# [Assignment]
Below are records; work out how many of their lines contain "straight" and give only that number.

# [Records for processing]
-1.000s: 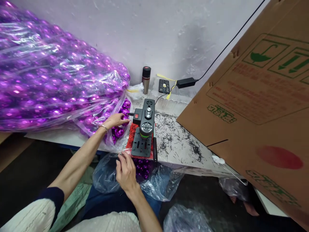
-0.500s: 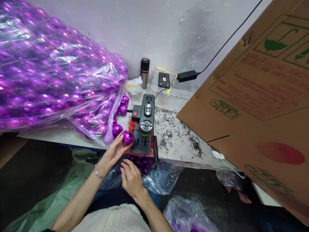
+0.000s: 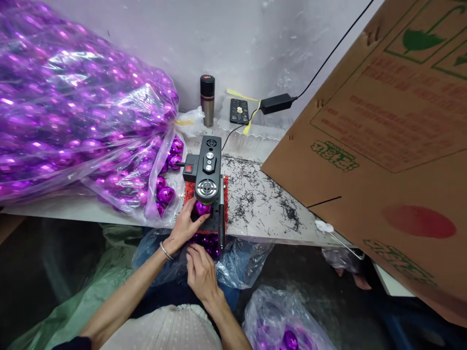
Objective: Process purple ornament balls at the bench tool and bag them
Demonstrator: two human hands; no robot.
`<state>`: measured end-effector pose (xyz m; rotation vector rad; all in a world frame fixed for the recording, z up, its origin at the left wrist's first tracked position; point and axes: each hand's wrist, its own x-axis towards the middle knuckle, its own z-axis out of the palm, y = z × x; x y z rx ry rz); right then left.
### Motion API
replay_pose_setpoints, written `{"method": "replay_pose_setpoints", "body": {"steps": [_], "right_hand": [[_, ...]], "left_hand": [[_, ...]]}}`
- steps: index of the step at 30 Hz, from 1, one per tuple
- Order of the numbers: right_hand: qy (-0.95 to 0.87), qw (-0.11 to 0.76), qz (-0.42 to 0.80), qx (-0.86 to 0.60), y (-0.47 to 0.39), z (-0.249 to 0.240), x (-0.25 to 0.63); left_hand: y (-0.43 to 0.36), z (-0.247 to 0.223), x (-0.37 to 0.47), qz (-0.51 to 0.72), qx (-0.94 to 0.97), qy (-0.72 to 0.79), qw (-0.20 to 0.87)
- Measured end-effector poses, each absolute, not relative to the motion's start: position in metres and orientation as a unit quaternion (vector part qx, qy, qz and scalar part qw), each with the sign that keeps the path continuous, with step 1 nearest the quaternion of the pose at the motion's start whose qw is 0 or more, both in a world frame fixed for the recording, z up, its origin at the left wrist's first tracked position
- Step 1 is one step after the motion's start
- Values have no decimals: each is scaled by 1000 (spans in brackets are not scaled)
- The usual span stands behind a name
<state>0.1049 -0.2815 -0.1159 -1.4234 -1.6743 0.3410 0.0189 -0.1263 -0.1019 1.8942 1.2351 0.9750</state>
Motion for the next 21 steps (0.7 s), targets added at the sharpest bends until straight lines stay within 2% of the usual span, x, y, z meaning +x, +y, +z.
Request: {"method": "replay_pose_setpoints", "body": {"steps": [4, 10, 14, 16, 18, 21], "right_hand": [[-664, 459, 92, -584, -277, -102, 122], [-555, 530, -93, -635, -262, -61, 170], [-583, 549, -239, -550, -238, -19, 189], [-632, 537, -242, -503, -225, 1, 190], [-670, 534, -187, -481, -212, 13, 187], [-669, 555, -138, -475, -199, 9, 177]], "left_hand": [[-125, -112, 24, 371, 752, 458, 295], [-123, -118, 29, 361, 765, 450, 287], [-123, -117, 29, 365, 762, 447, 292], [-124, -117, 29, 365, 764, 445, 292], [-125, -117, 30, 360, 765, 447, 292], [-126, -118, 31, 355, 769, 446, 289]]}}
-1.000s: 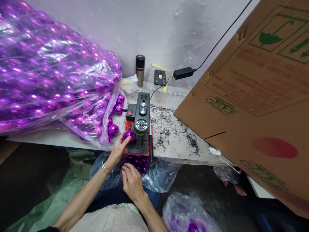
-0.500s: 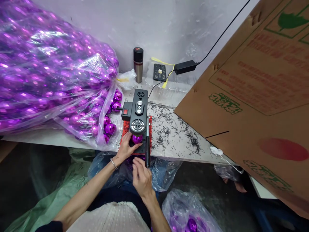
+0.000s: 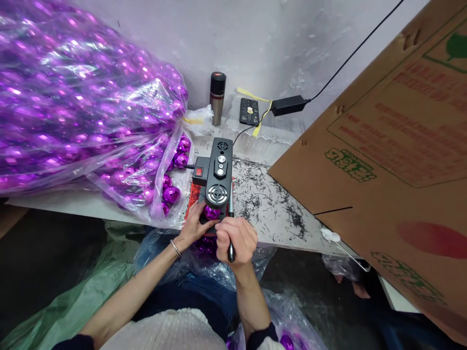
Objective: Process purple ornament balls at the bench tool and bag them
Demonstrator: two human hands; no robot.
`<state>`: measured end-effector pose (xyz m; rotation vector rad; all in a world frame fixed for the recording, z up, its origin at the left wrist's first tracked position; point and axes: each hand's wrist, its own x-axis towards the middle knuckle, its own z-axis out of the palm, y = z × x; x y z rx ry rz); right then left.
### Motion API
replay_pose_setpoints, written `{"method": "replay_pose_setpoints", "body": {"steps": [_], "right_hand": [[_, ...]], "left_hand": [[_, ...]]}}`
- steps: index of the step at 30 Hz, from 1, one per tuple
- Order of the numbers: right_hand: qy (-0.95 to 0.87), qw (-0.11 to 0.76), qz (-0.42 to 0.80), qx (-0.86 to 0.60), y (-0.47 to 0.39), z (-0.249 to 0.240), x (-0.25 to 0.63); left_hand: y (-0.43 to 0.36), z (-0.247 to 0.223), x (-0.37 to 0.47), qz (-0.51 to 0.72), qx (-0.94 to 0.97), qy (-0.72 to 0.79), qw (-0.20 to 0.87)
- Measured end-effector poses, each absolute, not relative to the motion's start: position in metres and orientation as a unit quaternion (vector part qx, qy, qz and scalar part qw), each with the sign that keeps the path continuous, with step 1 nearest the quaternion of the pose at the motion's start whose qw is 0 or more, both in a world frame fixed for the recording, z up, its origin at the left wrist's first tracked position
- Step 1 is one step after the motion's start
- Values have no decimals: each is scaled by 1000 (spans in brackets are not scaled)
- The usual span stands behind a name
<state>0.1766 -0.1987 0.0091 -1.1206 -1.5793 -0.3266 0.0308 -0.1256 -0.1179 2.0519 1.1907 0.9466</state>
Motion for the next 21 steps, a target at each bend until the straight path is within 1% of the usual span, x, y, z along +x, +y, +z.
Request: {"method": "replay_pose_setpoints", "body": {"steps": [7, 11, 17, 21], "right_hand": [[-599, 618, -152, -486, -192, -34, 155], [-580, 643, -148, -477, -189, -36, 152], [-576, 660, -138, -461, -187, -38, 151], [-572, 667, -128, -459, -187, -43, 152]], "left_hand": [[-128, -121, 31, 379, 778, 426, 266], [-129, -122, 32, 380, 780, 426, 254], [-129, -123, 33, 395, 783, 414, 245], [-129, -123, 33, 383, 783, 423, 248]]}}
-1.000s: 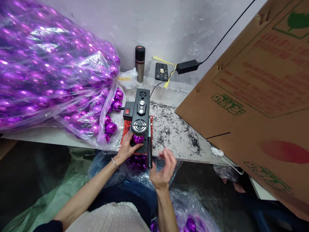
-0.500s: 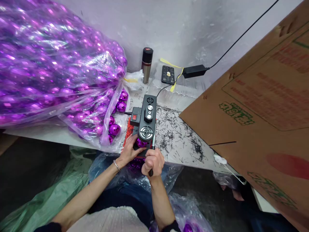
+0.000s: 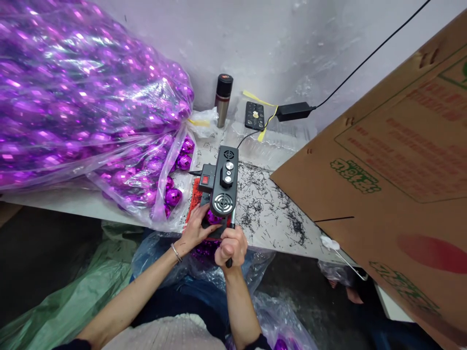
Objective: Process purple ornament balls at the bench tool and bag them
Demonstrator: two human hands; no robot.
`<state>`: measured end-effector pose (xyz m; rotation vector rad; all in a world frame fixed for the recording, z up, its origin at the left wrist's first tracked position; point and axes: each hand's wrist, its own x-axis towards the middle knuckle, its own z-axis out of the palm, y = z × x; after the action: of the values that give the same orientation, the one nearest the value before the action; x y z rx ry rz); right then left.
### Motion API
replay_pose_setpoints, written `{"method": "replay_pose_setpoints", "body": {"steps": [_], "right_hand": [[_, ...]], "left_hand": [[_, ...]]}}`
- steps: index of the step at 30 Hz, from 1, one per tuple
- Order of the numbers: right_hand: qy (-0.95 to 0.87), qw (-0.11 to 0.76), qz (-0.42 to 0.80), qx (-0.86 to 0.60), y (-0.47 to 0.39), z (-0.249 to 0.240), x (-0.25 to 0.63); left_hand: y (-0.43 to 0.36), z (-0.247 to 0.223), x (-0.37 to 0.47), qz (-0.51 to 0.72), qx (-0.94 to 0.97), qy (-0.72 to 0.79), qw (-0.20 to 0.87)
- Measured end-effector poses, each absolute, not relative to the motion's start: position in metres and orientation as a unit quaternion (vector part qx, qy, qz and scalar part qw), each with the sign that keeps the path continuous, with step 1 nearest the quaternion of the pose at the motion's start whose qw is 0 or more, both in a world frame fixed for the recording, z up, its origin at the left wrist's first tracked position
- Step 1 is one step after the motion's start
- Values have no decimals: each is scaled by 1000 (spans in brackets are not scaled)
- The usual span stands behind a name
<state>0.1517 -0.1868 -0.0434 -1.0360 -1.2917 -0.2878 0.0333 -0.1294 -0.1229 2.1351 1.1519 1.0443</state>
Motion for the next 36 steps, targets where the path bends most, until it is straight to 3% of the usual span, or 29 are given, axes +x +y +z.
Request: {"method": "replay_pose_setpoints", "body": {"steps": [16, 23, 30, 33, 36], "right_hand": [[-587, 647, -177, -453, -178, -58, 154], [-559, 664, -116, -484, -183, -4, 154], [-559, 657, -81, -499, -189, 12, 152], [-568, 651, -89, -496, -190, 1, 151], [-579, 649, -94, -484, -190, -3, 151]], "left_hand": [[-124, -127, 35, 392, 779, 418, 254], [-122, -125, 33, 395, 776, 414, 264], [-168, -104, -14, 378, 842, 333, 191], [-143, -75, -36, 363, 841, 379, 131], [-94, -52, -56, 257, 846, 463, 71]]}}
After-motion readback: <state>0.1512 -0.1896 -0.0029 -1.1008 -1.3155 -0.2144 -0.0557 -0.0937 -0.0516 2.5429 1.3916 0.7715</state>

# [Task response]
3